Frank en zijn vriendin, Lora, hebben iets te vieren. Ze zijn een jaar met elkaar.
Hij boekt een citytrip, hij wilde altijd al naar Amsterdam
Verliefd als ze is, verheugt Lora zich erg op hun uitstapje. Thuis leest ze alles over de terrasjes, de koffieshops, de typische grachten en het Anne Frankhuis.
Na de landing nemen ze de trein van Schiphol naar de stad. ‘Een taxi is veel te duur,’ zegt hij zuinig. Hun B&B ligt midden in het centrum, vlakbij het Vondelpark waar gratis concerten worden gegeven.

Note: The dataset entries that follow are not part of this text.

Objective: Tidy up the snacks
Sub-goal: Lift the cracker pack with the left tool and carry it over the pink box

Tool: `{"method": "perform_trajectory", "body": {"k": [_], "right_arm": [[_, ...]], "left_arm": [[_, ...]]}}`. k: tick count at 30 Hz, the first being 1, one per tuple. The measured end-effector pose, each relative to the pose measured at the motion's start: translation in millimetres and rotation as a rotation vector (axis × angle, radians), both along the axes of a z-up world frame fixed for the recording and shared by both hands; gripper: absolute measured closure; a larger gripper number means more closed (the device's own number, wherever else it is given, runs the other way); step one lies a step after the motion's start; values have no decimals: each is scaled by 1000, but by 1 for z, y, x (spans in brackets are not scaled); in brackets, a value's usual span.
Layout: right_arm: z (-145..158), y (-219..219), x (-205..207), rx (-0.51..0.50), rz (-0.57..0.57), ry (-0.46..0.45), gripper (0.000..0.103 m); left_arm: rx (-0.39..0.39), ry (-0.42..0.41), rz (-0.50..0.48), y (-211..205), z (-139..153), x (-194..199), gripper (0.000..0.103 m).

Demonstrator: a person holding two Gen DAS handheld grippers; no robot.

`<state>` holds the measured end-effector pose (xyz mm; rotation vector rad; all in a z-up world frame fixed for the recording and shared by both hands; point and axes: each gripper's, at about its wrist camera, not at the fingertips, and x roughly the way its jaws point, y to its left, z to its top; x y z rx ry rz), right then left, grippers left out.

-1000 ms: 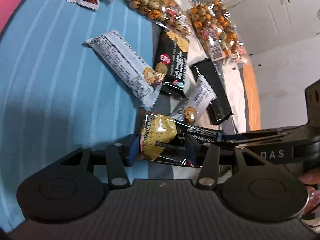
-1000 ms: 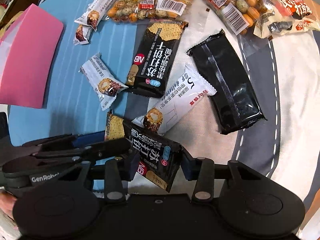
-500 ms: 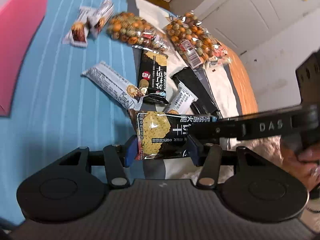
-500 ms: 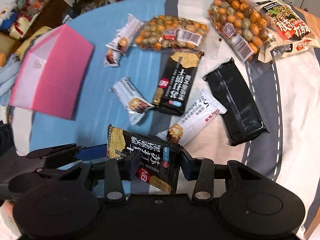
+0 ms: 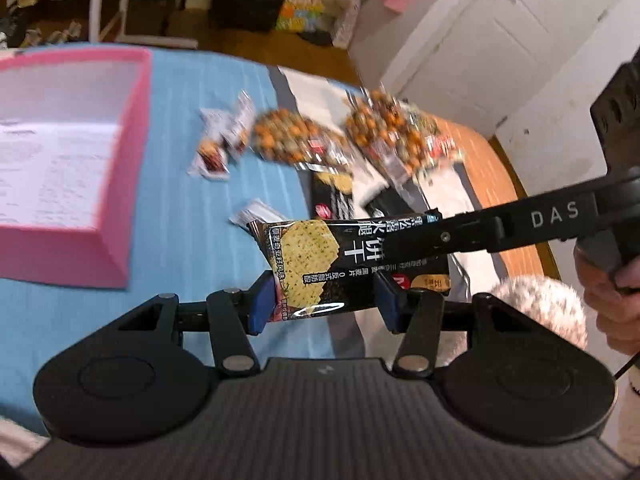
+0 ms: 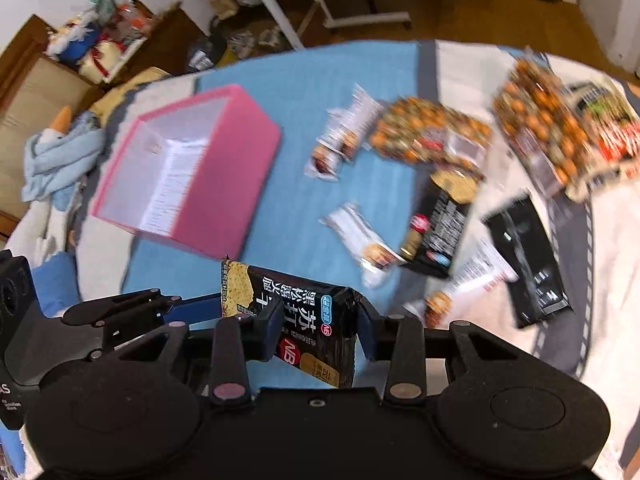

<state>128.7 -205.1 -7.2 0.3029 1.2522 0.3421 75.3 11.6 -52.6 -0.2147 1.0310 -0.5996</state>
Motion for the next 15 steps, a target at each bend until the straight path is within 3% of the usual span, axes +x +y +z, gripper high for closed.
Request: {"method": "perform_trajectory", "body": {"k": [7, 15], "right_arm": [[22, 48, 30, 53, 71, -84, 61], [10, 106, 89, 142, 118, -138, 62]], "left_arm": [[25, -94, 89, 51, 29, 19, 53], [46, -132, 229, 120, 31, 68, 53]]}}
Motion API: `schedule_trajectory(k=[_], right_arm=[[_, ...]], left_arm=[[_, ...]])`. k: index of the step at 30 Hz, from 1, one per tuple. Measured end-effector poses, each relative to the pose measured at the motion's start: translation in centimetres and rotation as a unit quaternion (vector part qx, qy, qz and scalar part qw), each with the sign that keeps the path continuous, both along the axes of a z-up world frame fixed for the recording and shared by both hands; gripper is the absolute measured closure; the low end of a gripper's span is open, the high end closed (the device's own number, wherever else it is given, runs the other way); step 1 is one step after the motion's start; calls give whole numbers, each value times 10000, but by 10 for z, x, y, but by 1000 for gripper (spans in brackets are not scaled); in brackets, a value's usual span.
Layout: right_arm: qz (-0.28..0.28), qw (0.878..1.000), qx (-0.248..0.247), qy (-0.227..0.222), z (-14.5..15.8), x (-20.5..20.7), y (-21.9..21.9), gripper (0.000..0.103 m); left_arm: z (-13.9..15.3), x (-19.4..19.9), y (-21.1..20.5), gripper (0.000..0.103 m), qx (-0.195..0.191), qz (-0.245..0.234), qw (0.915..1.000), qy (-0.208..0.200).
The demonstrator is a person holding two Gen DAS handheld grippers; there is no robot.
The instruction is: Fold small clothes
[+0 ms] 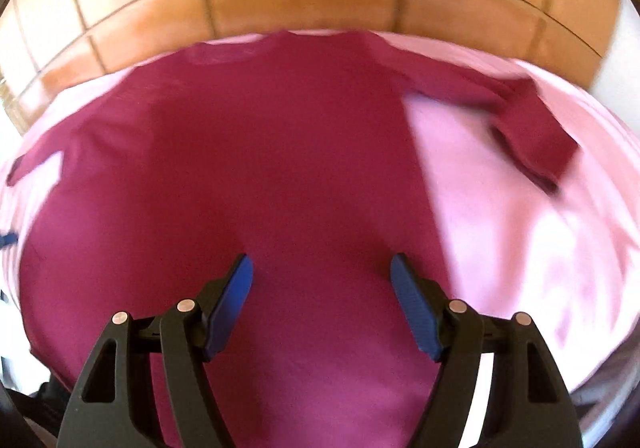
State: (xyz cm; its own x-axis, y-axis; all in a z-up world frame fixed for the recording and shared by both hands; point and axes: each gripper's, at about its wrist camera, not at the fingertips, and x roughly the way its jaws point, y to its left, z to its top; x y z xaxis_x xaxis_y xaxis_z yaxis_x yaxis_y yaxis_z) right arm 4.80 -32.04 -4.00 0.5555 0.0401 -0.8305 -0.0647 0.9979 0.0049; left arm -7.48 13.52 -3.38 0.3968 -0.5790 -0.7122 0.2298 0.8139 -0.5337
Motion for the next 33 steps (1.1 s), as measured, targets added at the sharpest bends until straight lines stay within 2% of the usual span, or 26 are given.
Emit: schedule_trajectory(k=[2,3,6,7,9,10,11,13,15,17,18,20,21,22,23,24,25,27,30,33], right_arm=[[-16,9999,54,88,-2,-12,-9,32],[15,9999,104,122,-3,-19,-13,32],[161,9996,112,214,-4,-41,-11,32],[192,9995,112,235,-4,-45,-10,35],[236,9993,93,267,-7,-50,-11,62],[303,9990,130,316,-7,-53,-12,82],[345,9988,149,329,-6,-53,-12,97],[391,9985,139,351,-3,-54,-16,100],[414,9980,282,379,2,-59,-19,100],[449,9978,259,407,3,-64,-22,101],[440,9977,251,459,1,-65,-24,101],[417,9968,294,607,-7,-65,-28,100],[403,9967,368,599,-6,-64,-29,99],[351,9968,445,558,-3,-62,-31,85],[254,9975,474,449,1,-60,-35,64],[94,9987,449,237,8,-55,-41,58],[-9,9991,419,84,12,-53,-45,56],[-274,9990,259,-223,22,-40,-56,55],[-634,9954,-154,-702,30,-11,-72,51],[-830,9910,-607,-856,24,35,-86,51]], left_arm=[[-13,-12,-18,46,-49,-189,9996,216],[-19,-19,-24,56,-82,-193,9994,277],[-23,-35,-35,93,44,-274,9994,227],[-22,-32,-33,95,35,-222,9995,200],[-16,-37,-35,96,-3,-143,9999,90],[-13,-34,-35,97,-14,-138,9999,55],[-13,-32,-35,97,-21,-145,9999,40],[-13,-35,-37,97,88,-106,9999,59],[-18,-38,-34,101,461,-19,9989,109],[-18,-30,-40,100,426,-30,9987,282],[-16,-30,-42,100,537,-69,9982,269],[-8,-26,-45,94,713,-19,9973,146],[0,-20,-46,88,730,71,9973,18],[6,-17,-44,78,731,147,9972,-97],[16,-10,-43,73,738,286,9965,-280],[21,-5,-43,60,753,385,9956,-410],[29,3,-44,50,777,529,9935,-644],[35,21,-53,46,783,603,9914,-853],[30,56,-79,46,835,654,9904,-890],[20,84,-108,46,867,665,9904,-851]])
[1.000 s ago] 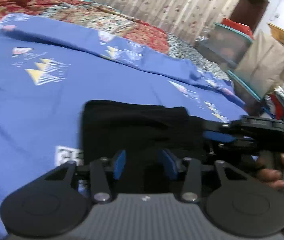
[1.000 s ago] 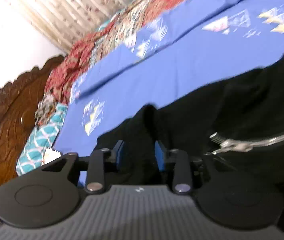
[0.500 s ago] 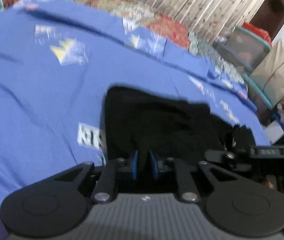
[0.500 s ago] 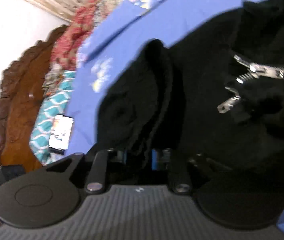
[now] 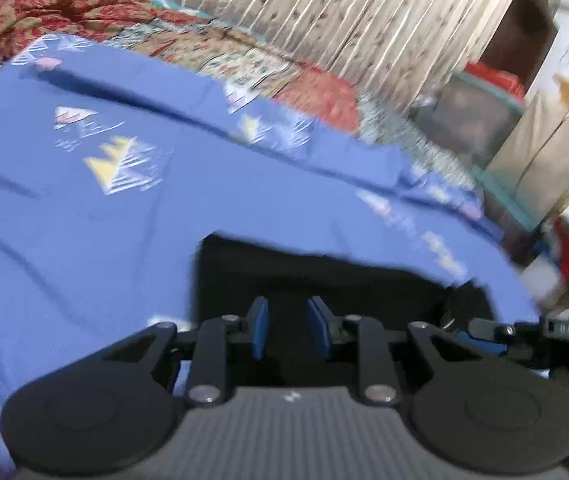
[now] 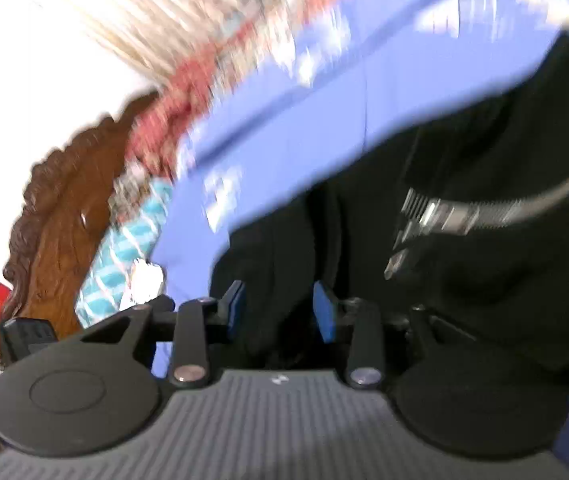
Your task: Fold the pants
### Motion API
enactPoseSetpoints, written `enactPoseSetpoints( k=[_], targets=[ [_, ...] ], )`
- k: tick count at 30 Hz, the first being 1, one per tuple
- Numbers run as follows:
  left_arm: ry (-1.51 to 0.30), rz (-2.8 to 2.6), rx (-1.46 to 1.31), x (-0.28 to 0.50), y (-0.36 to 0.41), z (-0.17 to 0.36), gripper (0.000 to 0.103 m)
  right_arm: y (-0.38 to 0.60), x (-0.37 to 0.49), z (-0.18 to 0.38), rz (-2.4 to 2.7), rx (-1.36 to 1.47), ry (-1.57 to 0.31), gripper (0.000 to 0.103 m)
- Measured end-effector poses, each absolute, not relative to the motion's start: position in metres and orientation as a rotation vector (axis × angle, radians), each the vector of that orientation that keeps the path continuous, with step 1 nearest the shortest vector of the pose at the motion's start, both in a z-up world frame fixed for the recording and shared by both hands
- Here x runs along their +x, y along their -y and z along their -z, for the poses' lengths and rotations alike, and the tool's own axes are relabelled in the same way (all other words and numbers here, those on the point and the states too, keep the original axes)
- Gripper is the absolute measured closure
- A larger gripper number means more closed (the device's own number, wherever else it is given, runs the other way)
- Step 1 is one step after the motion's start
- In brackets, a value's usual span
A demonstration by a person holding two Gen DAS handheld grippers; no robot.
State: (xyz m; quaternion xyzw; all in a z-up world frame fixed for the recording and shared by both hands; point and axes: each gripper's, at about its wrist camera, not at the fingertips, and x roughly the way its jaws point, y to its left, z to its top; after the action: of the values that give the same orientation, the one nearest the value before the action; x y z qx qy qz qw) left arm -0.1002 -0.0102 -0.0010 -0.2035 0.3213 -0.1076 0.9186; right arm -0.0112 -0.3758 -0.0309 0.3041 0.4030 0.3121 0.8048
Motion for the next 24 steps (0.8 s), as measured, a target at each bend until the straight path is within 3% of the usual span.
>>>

‘Cool! Wat bruist het hier.’
Ze schreeuwt het bijna, zo blij als ze is. Ze huppelt naast hem, aan zijn arm en kijkt haar ogen uit. De Amsterdammers roepen en fluiten haar na, die mooie jonge meid met haar stralende lach en korte rokken.
Frank vindt het maar niets. Zijn spiedende ogen zien overal gevaar: vulgaire bouwvakkers, aanstormende fietsers en bakfietsen vol kinderen, scherp afbuigende auto’s, zwalkende zwervers en uitgekookte junkies. Hij wil zijn vrouw beschermen tegen de bedreigingen van deze stenen woesternij.